Undaunted, Rosa ordered them veal with penne pasta. She wore a fresh touch of lipstick but no other makeup, which Yancy found wildly beguiling. This he recognized as the onset of infatuation.
“Did you get fired? Tell the truth,” she said.
He felt his neck get hot. “It’s more like a probation.”
“No, I’ve been checking up. You’re quite the renegade, Andrew.” She was smiling, thank God. “I’ve heard of Sergeant Johnny Mendez, by the way. Not a good guy.”
“A congenital crook,” Yancy said. “Disgrace to the uniform, et cetera.”
“Still, you could have handled it better. Now, what happened down in the Keys?”
“That I’d rather not discuss.”
“Too bad,” Rosa said. “My life coach told me not to sleep with anybody who harbors a murky past.”
“What about a murky present?”
“I don’t really have a life coach, Andrew. However, I do believe in full disclosure.”
He coughed up the whole story with a facsimile of contrition. His crude assault on Dr. Clifford Witt didn’t seem to shock Rosa, but then again she was a coroner in an urban combat zone.

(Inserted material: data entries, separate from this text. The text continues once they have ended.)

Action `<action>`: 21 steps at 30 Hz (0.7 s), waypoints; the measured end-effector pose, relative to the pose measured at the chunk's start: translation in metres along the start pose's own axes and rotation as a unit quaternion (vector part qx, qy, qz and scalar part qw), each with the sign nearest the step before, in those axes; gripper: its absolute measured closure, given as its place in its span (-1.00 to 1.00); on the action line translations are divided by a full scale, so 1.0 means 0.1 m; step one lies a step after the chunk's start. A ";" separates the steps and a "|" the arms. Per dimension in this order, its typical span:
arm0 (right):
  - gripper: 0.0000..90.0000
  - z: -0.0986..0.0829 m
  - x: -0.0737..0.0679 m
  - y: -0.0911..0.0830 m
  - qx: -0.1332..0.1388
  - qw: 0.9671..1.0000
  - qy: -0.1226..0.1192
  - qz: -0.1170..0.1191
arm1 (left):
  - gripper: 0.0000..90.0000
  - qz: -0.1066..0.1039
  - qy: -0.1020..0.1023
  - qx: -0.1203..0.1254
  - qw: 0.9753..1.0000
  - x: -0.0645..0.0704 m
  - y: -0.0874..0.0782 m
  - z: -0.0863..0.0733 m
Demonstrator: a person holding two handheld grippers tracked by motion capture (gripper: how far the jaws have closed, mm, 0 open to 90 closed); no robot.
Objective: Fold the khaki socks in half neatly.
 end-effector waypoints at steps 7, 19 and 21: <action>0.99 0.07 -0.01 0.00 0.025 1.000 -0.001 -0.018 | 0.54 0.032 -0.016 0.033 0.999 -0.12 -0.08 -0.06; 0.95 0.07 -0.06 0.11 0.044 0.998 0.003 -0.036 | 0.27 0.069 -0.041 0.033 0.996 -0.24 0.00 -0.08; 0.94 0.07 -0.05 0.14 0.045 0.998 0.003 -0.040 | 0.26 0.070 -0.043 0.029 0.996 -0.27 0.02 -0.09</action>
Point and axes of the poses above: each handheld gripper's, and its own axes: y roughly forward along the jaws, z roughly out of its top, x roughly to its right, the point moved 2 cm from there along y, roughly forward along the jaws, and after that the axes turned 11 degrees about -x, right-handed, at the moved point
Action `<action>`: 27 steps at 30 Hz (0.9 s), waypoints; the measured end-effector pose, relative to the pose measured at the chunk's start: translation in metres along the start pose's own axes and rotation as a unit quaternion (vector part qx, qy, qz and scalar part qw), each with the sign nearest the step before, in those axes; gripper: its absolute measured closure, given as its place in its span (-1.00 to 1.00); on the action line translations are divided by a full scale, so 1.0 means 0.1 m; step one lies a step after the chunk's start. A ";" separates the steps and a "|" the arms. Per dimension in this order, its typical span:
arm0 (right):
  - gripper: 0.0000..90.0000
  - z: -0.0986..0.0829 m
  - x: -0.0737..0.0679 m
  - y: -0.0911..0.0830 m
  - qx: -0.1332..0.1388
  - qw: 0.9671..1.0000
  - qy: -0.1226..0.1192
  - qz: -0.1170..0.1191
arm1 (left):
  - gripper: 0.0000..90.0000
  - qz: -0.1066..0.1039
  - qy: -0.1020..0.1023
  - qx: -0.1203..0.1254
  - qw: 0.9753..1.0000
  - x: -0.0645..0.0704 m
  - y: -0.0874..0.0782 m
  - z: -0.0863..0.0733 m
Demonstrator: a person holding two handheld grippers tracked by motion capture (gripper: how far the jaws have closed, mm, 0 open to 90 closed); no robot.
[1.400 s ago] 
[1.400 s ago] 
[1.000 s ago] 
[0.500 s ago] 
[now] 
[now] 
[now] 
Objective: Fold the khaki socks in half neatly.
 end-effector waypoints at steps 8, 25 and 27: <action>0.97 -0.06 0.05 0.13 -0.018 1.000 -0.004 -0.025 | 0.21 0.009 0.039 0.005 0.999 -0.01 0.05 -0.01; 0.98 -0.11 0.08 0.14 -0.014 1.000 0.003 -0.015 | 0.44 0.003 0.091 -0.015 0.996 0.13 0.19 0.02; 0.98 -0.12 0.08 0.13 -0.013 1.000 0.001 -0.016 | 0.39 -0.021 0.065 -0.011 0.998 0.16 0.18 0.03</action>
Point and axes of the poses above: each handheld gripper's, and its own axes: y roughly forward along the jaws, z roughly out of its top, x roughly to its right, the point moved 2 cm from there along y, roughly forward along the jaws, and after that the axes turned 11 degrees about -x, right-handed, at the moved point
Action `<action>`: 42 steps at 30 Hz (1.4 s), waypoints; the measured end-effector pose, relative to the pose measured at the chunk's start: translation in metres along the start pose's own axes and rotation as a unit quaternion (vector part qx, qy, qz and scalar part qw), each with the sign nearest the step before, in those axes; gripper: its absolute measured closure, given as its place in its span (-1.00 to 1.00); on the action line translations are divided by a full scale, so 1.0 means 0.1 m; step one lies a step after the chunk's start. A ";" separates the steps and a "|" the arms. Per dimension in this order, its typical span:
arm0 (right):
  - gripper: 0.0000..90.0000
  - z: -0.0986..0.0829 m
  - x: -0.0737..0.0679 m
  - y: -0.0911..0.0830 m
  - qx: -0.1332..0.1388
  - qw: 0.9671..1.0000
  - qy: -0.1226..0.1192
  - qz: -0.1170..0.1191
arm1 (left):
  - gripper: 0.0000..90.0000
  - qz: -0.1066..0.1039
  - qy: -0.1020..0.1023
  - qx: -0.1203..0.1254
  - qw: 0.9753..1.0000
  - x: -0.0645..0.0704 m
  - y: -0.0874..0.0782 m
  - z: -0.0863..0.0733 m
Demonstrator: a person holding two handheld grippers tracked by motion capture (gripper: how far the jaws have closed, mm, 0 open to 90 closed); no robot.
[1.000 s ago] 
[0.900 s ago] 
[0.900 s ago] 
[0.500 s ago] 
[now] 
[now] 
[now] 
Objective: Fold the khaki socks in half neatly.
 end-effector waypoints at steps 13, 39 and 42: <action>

“Last week I did a post on a man who had a clarinet up his colon,” she reported. “That’s not what killed him, by the way. It was a single gunshot to the head from a jealous lover. She played the oboe.”
“Shakespeare was born too soon.”
“So you lost your detective job and now you’re inspecting restaurants for rat poop and bacteria. Not exactly a lateral career move.”
Yancy said, “I’m righting the ship, even as we speak.”
The pasta and veal arrived. It was delicious, but he backed off after a couple of bites. Rosa asked for an update on the severed arm, and he told her what he’d found out. She was intrigued by the dead-sailfish scam.
“That’s a classic,” she said.
“I’m thinking the wife and her boyfriend killed Stripling, or had him killed.”
“Before or after they sunk the boat?”
“Doesn’t matter. They chop off one arm and take the expensive wristwatch, but they leave the platinum wedding band as part of the act, so that Eve can make a show of identifying it later. Then they put the arm in the shallows off some secluded beach so the bonnet sharks can gnaw on it, purely for appearance.”
“How’d she pick this Phinney character to smuggle that nasty thing onto a boat?” Rosa asked.
“You hang around the docks, it’s not hard to find somebody who’d sell their own mother’s kidney for three thousand bucks. Once that tourist on the Misty reeled in Stripling’s arm, Eve was golden.”